この調査結果は、県地震対策課(現県防災局)が「東南海地震の前兆現象について」と題した報告書にまとめている。当時、振興会会長だった萩原尊礼氏(故人、元東大教授)らが、「来るべき東海地震の前兆出現パターンの仮想シナリオを設定する」と精力的に調査した内容だけに、ほかにも貴重な証言が多い。
『地震の直前、工場内の刃物とぎ場で、目まいがする。ふらふらする(友達と変だなあと話をする位)。時間はわからないが、上記の話をする位の時間は経過している』(浜松市、中津川政明さん)
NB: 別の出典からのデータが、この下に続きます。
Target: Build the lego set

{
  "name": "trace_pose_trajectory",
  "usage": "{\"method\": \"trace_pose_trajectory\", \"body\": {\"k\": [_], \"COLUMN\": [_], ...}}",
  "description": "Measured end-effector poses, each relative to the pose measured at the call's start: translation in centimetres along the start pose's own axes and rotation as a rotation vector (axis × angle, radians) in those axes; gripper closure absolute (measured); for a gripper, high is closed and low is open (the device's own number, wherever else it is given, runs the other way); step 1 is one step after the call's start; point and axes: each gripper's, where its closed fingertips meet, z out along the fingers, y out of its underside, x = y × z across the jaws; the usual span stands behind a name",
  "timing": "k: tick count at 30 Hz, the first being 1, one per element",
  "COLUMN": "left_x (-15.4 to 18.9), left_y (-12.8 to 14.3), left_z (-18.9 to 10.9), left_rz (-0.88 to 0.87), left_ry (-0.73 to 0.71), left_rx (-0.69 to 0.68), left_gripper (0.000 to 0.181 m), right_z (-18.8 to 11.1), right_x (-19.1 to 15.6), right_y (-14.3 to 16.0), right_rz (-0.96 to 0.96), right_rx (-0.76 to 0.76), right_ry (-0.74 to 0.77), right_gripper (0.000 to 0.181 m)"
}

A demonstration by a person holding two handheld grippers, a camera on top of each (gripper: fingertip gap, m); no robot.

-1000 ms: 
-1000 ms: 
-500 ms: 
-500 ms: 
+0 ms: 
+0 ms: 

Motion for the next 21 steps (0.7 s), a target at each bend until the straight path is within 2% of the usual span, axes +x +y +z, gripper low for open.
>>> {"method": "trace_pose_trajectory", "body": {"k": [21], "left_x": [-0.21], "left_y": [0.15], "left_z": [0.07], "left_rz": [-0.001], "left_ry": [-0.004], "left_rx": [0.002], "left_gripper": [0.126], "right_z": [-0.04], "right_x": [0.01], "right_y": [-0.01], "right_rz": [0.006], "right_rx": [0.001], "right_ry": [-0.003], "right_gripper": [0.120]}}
『動員先の中島飛行機新居工場で、たまたま故障中の大きな電気炉の中で修理に当たっていたところ、電気炉のトビラのわきに吊してあった鎖が炉に触れてカチャカチャと音を立て始めた。まわりに人のいない倉庫の中だったので、だれか来ていたずらをしているのかと思っていたが、不審に思って外へ首を出すと、やがて「地震だァ」という叫びを聞き、外へ飛び出し、倉庫外へ走りだしたが、もうその時は歩くことができないゆれの激しさだった』(浜名郡新居町、牧野拓司さん)
これらはいずれも精密作業従事者の体験談。調査を担当した振興会理事でもある力武常次東大名誉教授は『数分前に大地が不安定化して数秒の周期でゆれだしたことはほぼ確実といえよう』と著書「予知と前兆」(近未来社)で記している。